**ASSIGNMENT**
Set the data down again, exactly as it reads, but without the pictures.
"""
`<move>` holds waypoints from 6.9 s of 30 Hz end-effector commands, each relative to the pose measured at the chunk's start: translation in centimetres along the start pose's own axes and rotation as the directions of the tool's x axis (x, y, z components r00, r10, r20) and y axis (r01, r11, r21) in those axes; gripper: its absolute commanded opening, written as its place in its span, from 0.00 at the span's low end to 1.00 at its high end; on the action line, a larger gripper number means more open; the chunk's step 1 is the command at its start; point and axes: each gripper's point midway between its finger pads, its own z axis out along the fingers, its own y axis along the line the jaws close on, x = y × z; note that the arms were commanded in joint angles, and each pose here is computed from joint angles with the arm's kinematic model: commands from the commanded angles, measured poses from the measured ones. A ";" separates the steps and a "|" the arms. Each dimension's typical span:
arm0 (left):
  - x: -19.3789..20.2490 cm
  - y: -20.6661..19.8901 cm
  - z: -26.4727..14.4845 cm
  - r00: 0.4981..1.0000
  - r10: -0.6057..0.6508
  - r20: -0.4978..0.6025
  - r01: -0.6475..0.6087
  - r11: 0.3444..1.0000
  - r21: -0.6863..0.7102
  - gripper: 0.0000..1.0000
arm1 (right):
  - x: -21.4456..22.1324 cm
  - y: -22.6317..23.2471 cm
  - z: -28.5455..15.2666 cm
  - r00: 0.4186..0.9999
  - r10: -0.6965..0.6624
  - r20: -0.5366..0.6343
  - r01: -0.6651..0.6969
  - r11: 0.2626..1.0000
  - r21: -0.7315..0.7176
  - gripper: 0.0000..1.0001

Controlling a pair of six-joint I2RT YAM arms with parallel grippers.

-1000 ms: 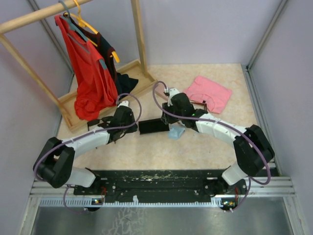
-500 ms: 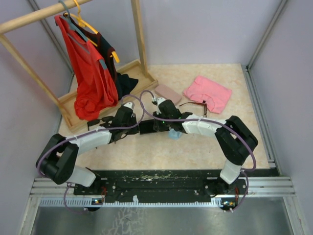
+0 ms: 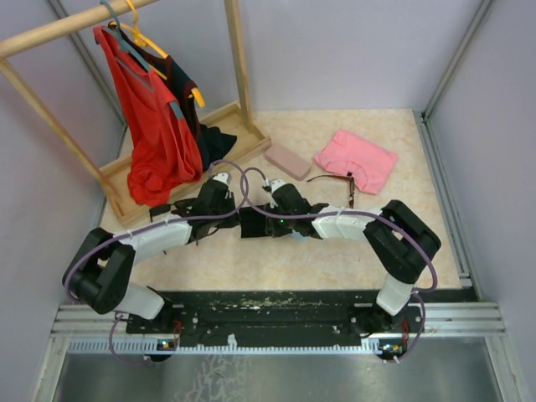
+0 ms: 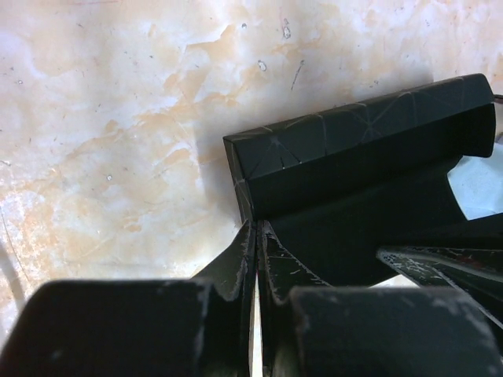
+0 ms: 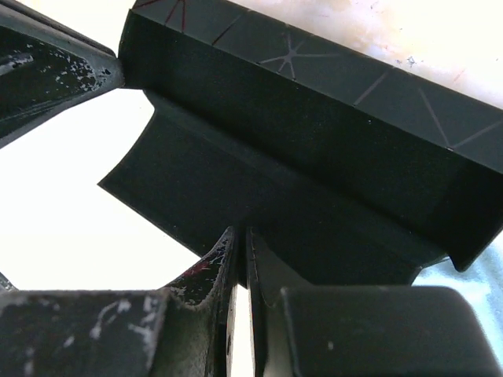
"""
**SOLVED PROBLEM**
`<move>` holds waypoints from 6.9 s of 30 Hz end-effector commands, each relative to the pose measured at the chunk's start: translation in centimetres along the start pose's own axes and rotation as the directions of the tool's x axis (x, y, z components r00, r10, r20) and y axis (r01, r11, r21) in those axes; gripper: its absolute commanded opening, written as its place in its span, from 0.00 at the span's low end to 1.00 at its high end; on the action line, a larger gripper number means more open; the chunk's step 1 is the command at its start; point and axes: each gripper's point midway between its finger pads, its own z axis out along the fingers, its own y axis along the line the jaws close on, x = y × z; note that the arms were commanded in joint angles, and each pose here is computed from joint angles with the arm's kinematic model: commands from the commanded angles, measured poses from the measured ones. A ";" separates the steps and a "|" the arms. Each dimension's typical span:
arm0 (left):
  - x: -19.3789..20.2490 cm
  - y: -20.6661..19.8901 cm
  - z: -26.4727..14.4845 cm
  - r00: 0.4981..1.0000
  - r10: -0.6057..0.6508
  - r20: -0.4978..0.6025
  - r01: -0.6475..0.6087
  - r11: 0.3444..1.0000
  - r21: -0.6863..0.7102
  - gripper: 0.0000..1.0000
arm1 (right):
  - x: -21.4456..22.1324 cm
  - y: -22.6317..23.2471 cm
  - z: -28.5455..15.2666 cm
  - r00: 0.4186..0.9999
  - r10: -0.6965..0.6624
  - r20: -0.5366..0.6343
  - r01: -0.6651..0.6969
  - r11: 0.2626..1.0000
  - r21: -0.7315..0.7176
  - gripper: 0.0000..1.0001

Controlling a pair of six-joint I2RT YAM arms with parallel grippers.

-1000 ms: 
-500 ms: 
+0 ms: 
+0 ms: 
+0 ms: 

No other output belongs with this exercise.